Content starts

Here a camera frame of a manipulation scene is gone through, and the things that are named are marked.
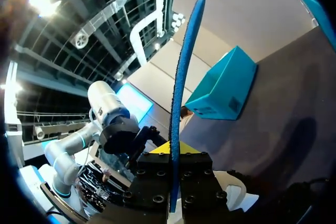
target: ceiling light
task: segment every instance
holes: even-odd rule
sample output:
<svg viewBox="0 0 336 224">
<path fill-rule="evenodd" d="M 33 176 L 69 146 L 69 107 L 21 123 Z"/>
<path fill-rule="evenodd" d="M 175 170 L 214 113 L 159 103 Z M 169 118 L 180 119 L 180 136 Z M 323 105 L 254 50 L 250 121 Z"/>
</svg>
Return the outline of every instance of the ceiling light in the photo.
<svg viewBox="0 0 336 224">
<path fill-rule="evenodd" d="M 61 4 L 61 0 L 51 3 L 50 0 L 28 0 L 30 5 L 37 9 L 40 17 L 50 17 L 53 15 L 57 7 Z"/>
<path fill-rule="evenodd" d="M 159 50 L 160 49 L 160 44 L 159 43 L 155 43 L 154 47 L 155 47 L 155 50 Z"/>
<path fill-rule="evenodd" d="M 6 89 L 6 84 L 1 84 L 1 85 L 0 85 L 0 88 L 1 88 L 1 89 Z M 20 91 L 22 91 L 22 90 L 23 90 L 23 88 L 21 87 L 21 85 L 18 84 L 18 83 L 16 83 L 16 84 L 15 84 L 15 92 L 18 93 L 18 92 L 20 92 Z"/>
<path fill-rule="evenodd" d="M 178 14 L 177 13 L 173 14 L 173 20 L 178 20 Z"/>
</svg>

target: bolt
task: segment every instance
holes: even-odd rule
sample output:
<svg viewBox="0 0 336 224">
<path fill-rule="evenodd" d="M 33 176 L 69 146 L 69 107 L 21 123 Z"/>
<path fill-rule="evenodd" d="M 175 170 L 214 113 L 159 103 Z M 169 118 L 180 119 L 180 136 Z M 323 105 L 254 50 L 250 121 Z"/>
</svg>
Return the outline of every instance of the bolt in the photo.
<svg viewBox="0 0 336 224">
<path fill-rule="evenodd" d="M 186 202 L 187 204 L 192 204 L 195 202 L 195 197 L 193 195 L 189 195 L 185 197 L 184 202 Z"/>
<path fill-rule="evenodd" d="M 162 195 L 156 195 L 153 197 L 153 201 L 155 203 L 162 203 L 164 202 L 164 197 Z"/>
<path fill-rule="evenodd" d="M 139 175 L 142 175 L 142 174 L 145 174 L 145 173 L 146 173 L 145 170 L 142 170 L 142 169 L 137 170 L 137 174 L 139 174 Z"/>
<path fill-rule="evenodd" d="M 216 193 L 216 198 L 217 199 L 226 199 L 226 196 L 227 196 L 227 194 L 226 194 L 225 191 L 218 191 Z"/>
<path fill-rule="evenodd" d="M 130 198 L 132 198 L 132 193 L 130 191 L 124 191 L 122 196 L 126 199 L 130 199 Z"/>
<path fill-rule="evenodd" d="M 164 176 L 164 175 L 166 175 L 166 172 L 165 171 L 163 171 L 163 170 L 161 170 L 161 171 L 159 171 L 159 172 L 157 172 L 156 173 L 158 176 Z"/>
<path fill-rule="evenodd" d="M 192 175 L 192 172 L 189 172 L 189 171 L 187 171 L 187 172 L 184 173 L 185 177 L 190 177 L 191 175 Z"/>
</svg>

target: ceiling
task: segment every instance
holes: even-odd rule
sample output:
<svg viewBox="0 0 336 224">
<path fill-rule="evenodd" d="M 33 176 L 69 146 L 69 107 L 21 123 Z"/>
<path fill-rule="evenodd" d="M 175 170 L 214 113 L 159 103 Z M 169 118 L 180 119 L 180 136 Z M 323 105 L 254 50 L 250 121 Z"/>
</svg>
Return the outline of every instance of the ceiling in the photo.
<svg viewBox="0 0 336 224">
<path fill-rule="evenodd" d="M 173 10 L 189 17 L 195 1 L 174 0 Z M 313 28 L 300 0 L 206 0 L 202 26 L 257 61 Z"/>
<path fill-rule="evenodd" d="M 24 88 L 18 95 L 17 106 L 24 126 L 24 141 L 34 139 L 32 127 L 41 122 L 87 120 L 90 106 L 85 96 L 89 85 L 103 80 L 117 91 L 122 84 L 114 76 L 121 67 L 124 66 L 121 70 L 124 78 L 140 67 L 138 60 L 132 58 L 134 51 L 129 35 L 135 24 L 155 10 L 155 0 L 127 0 L 124 10 L 108 18 L 83 49 L 71 43 L 73 35 L 113 1 L 61 0 L 51 18 L 39 17 L 27 4 L 20 20 L 22 31 L 15 41 L 17 50 L 12 55 L 18 62 L 18 82 Z M 168 24 L 171 24 L 172 0 L 164 0 L 166 4 L 165 36 L 157 38 L 155 22 L 140 32 L 147 59 L 155 54 L 156 43 L 164 45 L 171 37 Z M 64 116 L 64 113 L 76 116 Z M 43 115 L 39 122 L 37 115 Z"/>
</svg>

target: white panel
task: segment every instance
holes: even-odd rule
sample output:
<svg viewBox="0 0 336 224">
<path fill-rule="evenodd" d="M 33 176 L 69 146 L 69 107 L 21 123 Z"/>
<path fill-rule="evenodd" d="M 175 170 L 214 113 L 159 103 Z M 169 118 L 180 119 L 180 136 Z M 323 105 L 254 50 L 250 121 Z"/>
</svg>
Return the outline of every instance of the white panel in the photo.
<svg viewBox="0 0 336 224">
<path fill-rule="evenodd" d="M 165 110 L 171 111 L 175 81 L 168 74 L 149 62 L 128 77 L 128 81 Z M 183 104 L 190 95 L 191 93 L 184 89 Z"/>
<path fill-rule="evenodd" d="M 195 1 L 174 0 L 173 10 L 189 17 Z M 312 28 L 299 0 L 206 0 L 202 26 L 255 61 Z"/>
<path fill-rule="evenodd" d="M 44 152 L 40 143 L 23 146 L 23 156 L 25 161 L 41 155 L 44 155 Z"/>
<path fill-rule="evenodd" d="M 174 41 L 169 41 L 151 59 L 151 63 L 167 73 L 173 79 L 176 75 L 176 67 L 180 57 L 182 46 Z M 189 63 L 185 87 L 193 92 L 210 67 L 197 56 L 192 55 Z"/>
</svg>

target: blue foam strip
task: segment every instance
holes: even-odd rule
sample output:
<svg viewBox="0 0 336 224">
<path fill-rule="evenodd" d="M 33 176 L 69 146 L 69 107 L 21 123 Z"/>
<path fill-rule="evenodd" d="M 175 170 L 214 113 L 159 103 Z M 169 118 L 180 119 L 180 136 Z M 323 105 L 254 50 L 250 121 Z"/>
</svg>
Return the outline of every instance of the blue foam strip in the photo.
<svg viewBox="0 0 336 224">
<path fill-rule="evenodd" d="M 197 33 L 201 25 L 205 0 L 197 0 L 185 32 L 184 41 L 181 49 L 179 63 L 177 64 L 175 86 L 172 101 L 172 113 L 170 121 L 169 139 L 171 141 L 171 154 L 173 163 L 173 181 L 170 194 L 170 212 L 175 212 L 177 196 L 179 194 L 179 159 L 180 159 L 180 109 L 182 105 L 182 95 L 189 67 L 190 58 L 193 53 Z"/>
</svg>

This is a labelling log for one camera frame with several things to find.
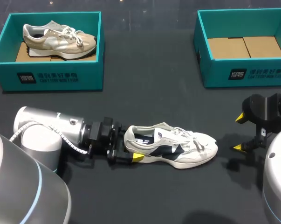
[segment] white sneaker
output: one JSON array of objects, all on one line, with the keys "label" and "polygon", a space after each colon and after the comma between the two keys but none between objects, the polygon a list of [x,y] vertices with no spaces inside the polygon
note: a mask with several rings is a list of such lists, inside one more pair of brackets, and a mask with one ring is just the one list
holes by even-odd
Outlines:
[{"label": "white sneaker", "polygon": [[140,162],[163,161],[178,169],[208,162],[218,150],[212,137],[166,123],[151,127],[130,126],[124,135],[124,143],[128,151],[145,155]]},{"label": "white sneaker", "polygon": [[28,55],[33,57],[78,59],[92,54],[96,48],[94,36],[54,21],[41,27],[25,24],[23,39],[29,48]]}]

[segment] white shoelace
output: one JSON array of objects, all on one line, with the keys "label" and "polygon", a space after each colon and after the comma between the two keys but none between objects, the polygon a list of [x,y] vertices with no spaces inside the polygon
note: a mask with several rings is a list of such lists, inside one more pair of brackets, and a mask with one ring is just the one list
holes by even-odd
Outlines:
[{"label": "white shoelace", "polygon": [[199,139],[197,138],[197,136],[195,136],[195,133],[192,131],[186,131],[183,128],[180,127],[175,127],[176,130],[171,131],[173,134],[175,134],[176,136],[180,136],[183,137],[185,140],[181,140],[178,143],[179,144],[186,144],[186,146],[188,147],[188,151],[185,151],[185,153],[189,153],[190,150],[190,146],[192,143],[194,143],[198,149],[203,150],[204,146],[206,146],[206,143],[202,143],[202,141],[199,141]]},{"label": "white shoelace", "polygon": [[73,38],[76,39],[76,44],[78,47],[82,47],[83,46],[83,40],[81,37],[79,37],[77,34],[78,33],[83,33],[81,30],[75,30],[74,28],[68,27],[66,25],[62,25],[64,27],[64,29],[62,30],[62,33],[59,34],[59,36],[68,36],[71,40]]}]

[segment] open box
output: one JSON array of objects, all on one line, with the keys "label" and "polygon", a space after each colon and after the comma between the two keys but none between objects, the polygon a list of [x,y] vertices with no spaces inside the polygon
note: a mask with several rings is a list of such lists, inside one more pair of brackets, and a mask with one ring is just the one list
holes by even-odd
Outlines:
[{"label": "open box", "polygon": [[281,85],[281,8],[199,10],[193,42],[205,87]]},{"label": "open box", "polygon": [[[39,58],[16,62],[23,46],[23,25],[42,26],[51,20],[95,36],[95,57],[70,61]],[[0,84],[4,91],[101,90],[104,44],[101,12],[10,14],[0,35]]]}]

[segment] teal box
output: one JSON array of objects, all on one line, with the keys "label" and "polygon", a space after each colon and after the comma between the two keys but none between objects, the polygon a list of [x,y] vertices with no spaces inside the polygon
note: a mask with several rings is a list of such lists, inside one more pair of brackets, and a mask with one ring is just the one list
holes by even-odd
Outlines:
[{"label": "teal box", "polygon": [[281,49],[281,8],[199,10],[194,46],[205,87],[281,85],[281,57],[214,59],[208,38],[275,36]]},{"label": "teal box", "polygon": [[[51,20],[97,38],[96,60],[15,62],[24,24],[43,26]],[[104,69],[104,30],[101,12],[10,14],[0,35],[0,84],[4,91],[101,90]],[[21,83],[20,76],[31,82]]]}]

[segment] black table surface
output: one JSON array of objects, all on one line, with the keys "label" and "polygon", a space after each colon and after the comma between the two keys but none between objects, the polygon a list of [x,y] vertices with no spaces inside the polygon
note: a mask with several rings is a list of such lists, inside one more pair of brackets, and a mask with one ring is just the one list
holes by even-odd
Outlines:
[{"label": "black table surface", "polygon": [[218,141],[217,156],[196,168],[168,164],[114,165],[102,157],[69,158],[62,176],[72,195],[71,224],[267,224],[261,200],[266,151],[249,158],[230,149],[254,136],[235,123],[242,101],[281,87],[205,89],[192,43],[193,30],[106,32],[102,92],[3,93],[0,134],[9,138],[22,106],[123,124],[166,122]]}]

Content ends

_WHAT IS NEEDED_
Only lines that contain the string "things" count; pick each one out of the records and copy it.

_SOLUTION_
Here a camera frame of a manipulation scene is gone through, and the things that are named are marked.
This is a labelling log for one camera frame with several things to find.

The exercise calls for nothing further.